2.1 Basic Salary. Employer shall pay a basic salary to Employee
at the rate of $220,000.00 per year, payable in equal bi-weekly installments in
accordance with Employer's regular payroll practices except as otherwise agreed
in writing between Employer and Employee, provided that no salary shall be due
or payable during any period of unpaid leave, in accordance with Employer's
regular policies as they may exist or be changed from time to time. The
compensation package shall be subject to periodic review, and any modifications
thereto must be in writing signed by the parties to this Agreement.
2.2 Stock Options. On December 6, 1996, the Company granted to
Employee a nonstatutory option to purchase 150,000 shares of CKS Common Stock,
which option is evidenced by the stock option agreement attached hereto as
Exhibit A (the "Option Agreement"). In subsequent years (for example, the year
ending in May 1998), depending upon Employee's performance as evaluated by the
Employer and subject to applicable legal requirements, the Company may grant to
the Employee additional options in a manner consistent with the Employee's
status within the Company and the Company's treatment of other executives.
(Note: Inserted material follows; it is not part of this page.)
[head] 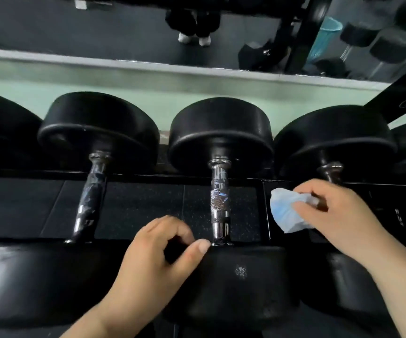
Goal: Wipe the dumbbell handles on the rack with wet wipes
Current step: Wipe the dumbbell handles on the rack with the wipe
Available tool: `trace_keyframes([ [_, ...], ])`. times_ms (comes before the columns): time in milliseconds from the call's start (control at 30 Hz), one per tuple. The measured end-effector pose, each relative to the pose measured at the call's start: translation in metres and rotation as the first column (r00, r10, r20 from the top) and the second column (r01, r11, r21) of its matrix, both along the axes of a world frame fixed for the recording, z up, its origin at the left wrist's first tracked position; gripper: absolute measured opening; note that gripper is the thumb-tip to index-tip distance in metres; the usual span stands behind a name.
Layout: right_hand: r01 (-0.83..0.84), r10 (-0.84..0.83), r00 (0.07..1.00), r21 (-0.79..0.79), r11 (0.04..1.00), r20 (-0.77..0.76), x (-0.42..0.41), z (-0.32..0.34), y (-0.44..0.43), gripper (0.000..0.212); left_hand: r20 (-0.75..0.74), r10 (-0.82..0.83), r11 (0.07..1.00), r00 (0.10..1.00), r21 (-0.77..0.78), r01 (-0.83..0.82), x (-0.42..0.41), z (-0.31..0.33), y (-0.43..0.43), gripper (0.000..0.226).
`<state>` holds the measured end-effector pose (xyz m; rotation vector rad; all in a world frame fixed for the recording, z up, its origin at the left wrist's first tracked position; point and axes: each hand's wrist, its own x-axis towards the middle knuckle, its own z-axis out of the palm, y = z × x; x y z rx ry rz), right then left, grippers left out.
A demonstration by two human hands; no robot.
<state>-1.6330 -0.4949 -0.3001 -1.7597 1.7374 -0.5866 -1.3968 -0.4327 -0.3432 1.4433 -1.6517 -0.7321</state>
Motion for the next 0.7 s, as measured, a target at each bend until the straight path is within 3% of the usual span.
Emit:
trace_keyframes([
  [100,-0.015,0.013,0.999,-0.042,0.999,-0.044,0.003,0.001,0.002,0.023,-0.137,0.02,0.994,0.99,-0.1,-0.033,-0.002,-0.013,-0.001,0.028],
  [333,0.063,-0.063,0.998,-0.009,0.998,-0.025,0.015,0.01,-0.004,0.028,-0.253,0.025,0.996,0.967,-0.082,-0.048,-0.003,-0.015,-0.003,0.019],
  [467,0.099,-0.11,0.992,-0.189,0.977,-0.054,0.036,0.009,-0.021,0.028,-0.264,0.029,0.993,0.964,-0.101,-0.058,-0.004,-0.018,-0.003,0.016],
  [567,-0.065,0.01,0.987,-0.345,0.936,-0.159,0.065,0.004,-0.033,0.013,-0.264,0.029,0.993,0.964,-0.099,-0.057,-0.004,-0.015,-0.003,0.014],
  [700,-0.357,0.209,0.882,-0.31,0.881,-0.422,0.089,-0.012,-0.049,0.017,-0.259,0.019,0.993,0.966,-0.104,-0.047,-0.004,-0.016,-0.004,0.015],
])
2.3 Bonus. Employee shall be eligible for bonus compensation as
follows:
2.3.1 Personal Bonus. Employee shall be eligible for an
annual personal bonus of up to 50% of his basic salary, in addition to any
amounts that may be payable to Employee under Section 2.3.2 below, which annual
personal bonus shall depend upon (a) his performance and (b) the availability of
funds for the payment of such a bonus, as determined by the Board. The CEO shall
evaluate the Employee's performance no later than January 31, 1998 and annually
thereafter.
2.3.1.1 Determination of Amount of Personal Bonus. Within
90 days following the commencement of the Employee's employment with the
Company, Employee and the CEO will make a good faith effort to define objective
criteria by which Employee's performance shall be evaluated for purposes of
determining Employee's eligibility for a personal bonus. If the Employee and the
Company are able to define such criteria, the Employee's personal bonus, if any,
shall be calculated pursuant to those criteria. Employee and the Company
acknowledge that definition of such criteria may prove to be impractical,
however, in which case the evaluation of Employee's performance and the
determination of the amount of personal bonus, if any, to be paid the Employee
hereunder shall be at the sole discretion of the CEO and the Board.
2.3.2 Executive Compensation Plan. Employee shall be
eligible to participate in the 1997 Executive Compensation Plan (and similar
executive compensation plans adopted in subsequent years) in accordance with the
terms and conditions of such plans.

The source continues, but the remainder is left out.